И все-таки уже в субботу Шикину удалось вырвать у одного зэка признание, что когда они спускались по последним ступенькам и загораживали узкую дверь, – навстречу им попался дворник Спиридон и с криком:
«Стой, братки, поднесем!» – тоже взялся одиннадцатым и донес до места.
И из схемы никак иначе не получалось, что взялся он за станину под задней бабкой.
Эту новую богатую нить Шикин и решил разматывать сегодня, в понедельник, пренебрегши двумя поступившими с утра доносами о суде над князем Игорем. Перед самым обедом он вызвал к себе рыжеволосого дворника – и тот пришел, как был, со двора в бушлате, перепоясанном драным брезентовым поясом, снял свою большеухую шапку и виновато мял ее в руках, подобно классическому мужику, пришедшему просить у барина землицы. При этом он не сходил с резинового коврика, чтоб не наследить на полу. Неодобрительно покосясь на его непросохшие ботинки и строго поглядя на него самого, Шикин так и оставил его стоять, а сам сидел в кресле и молча просматривал разные бумаги. Время от времени, словно по прочтенному пораженный преступностью Егорова, он вскидывал на него изумленный взгляд как на кровожадного зверя, наконец-то попавшего в клетку (все это полагалось по их науке, чтобы разрушительно подействовать на психику арестанта). Так прошло в запертом кабинете в ненарушимом молчании полчаса, явственно прозвенел и обеденный звонок, по которому Спиридон надеялся получить письмо из дому – но Шикин даже и слыхом не слыхал того звонка: он молча все перекладывал толстые папки, что-то доставал из одних ящиков, клал в другие, хмуро перечитывал разные бумаги и опять с изумлением коротко взглядывал на угнетенного, поникшего, виноватого Спиридона.
Последняя вода с ботинок Спиридона, наконец, сошла на коврик, ботинки обсохли, и Шикин сказал:
– А ну, подойди ближе! – (Спиридон подошел.) – Стой. Вот этого – знаешь, нет? – И он протянул ему из своих рук фотографию какого-то парня в немецком мундире без шапки.
Спиридон изогнулся, сощурился, приглядываясь, и извинился:
– Я, вишь, гражданин майор, слеповат маненько. Дай я ее облазю.
Шикин разрешил. Все так же в одной руке держа свою мохнатую шапку, Спиридон другой рукой обхватил карточку кругом всеми пятью пальцами за ребра и, по-разному наклоняя ее к свету окна, стал водить мимо левого глаза, рассматривая как бы по частям.
– Не, – облегченно вздохнул он. – Не видал.

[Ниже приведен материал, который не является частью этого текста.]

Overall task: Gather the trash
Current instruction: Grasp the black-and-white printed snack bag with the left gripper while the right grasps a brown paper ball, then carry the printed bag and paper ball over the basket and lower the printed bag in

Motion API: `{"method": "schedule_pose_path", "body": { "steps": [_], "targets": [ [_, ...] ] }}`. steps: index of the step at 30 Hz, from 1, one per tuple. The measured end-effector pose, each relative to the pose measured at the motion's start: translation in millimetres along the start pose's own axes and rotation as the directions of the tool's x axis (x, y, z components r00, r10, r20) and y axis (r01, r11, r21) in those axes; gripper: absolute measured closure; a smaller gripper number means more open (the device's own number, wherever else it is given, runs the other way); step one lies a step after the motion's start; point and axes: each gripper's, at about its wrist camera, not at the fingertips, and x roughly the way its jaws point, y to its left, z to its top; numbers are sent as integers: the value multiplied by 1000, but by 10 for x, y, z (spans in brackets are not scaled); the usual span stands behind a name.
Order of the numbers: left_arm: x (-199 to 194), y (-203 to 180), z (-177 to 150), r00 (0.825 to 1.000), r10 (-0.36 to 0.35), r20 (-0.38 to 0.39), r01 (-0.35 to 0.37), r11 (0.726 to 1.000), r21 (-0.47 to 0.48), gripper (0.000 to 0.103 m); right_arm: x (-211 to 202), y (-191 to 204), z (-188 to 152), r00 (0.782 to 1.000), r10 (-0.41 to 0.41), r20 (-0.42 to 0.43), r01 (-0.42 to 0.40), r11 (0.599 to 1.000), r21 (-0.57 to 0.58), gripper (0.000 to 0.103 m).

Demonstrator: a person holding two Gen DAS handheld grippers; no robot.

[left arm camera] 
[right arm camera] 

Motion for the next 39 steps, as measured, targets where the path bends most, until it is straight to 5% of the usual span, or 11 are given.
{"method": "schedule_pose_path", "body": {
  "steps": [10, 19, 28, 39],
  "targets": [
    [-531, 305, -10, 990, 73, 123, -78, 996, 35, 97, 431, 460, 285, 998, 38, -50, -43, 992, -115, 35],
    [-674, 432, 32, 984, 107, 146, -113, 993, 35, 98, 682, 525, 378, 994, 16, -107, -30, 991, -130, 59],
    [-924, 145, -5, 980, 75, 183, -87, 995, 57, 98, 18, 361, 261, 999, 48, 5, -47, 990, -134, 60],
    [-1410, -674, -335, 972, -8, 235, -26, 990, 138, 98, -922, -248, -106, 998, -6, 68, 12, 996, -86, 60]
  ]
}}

Шикин принял фотокарточку назад.
– Очень плохо, Егоров, – сокрушенно сказал он. – От запирательства будет только хуже для вас. Ну, что ж, садитесь, – он указал на стул подальше. – Разговор у нас долгий, на ногах не простоишь.
И опять смолк, углубясь в бумаги.
Спиридон, пятясь, отошел к стулу, сел. Шапку сперва положил на соседний стул, но покосился на чистоту этого мягкого, обтянутого кожей стула и переложил шапку на колени. Круглую голову свою он вобрал в плечи, наклонил вперед и всем видом своим выражал раскаяние и покорность.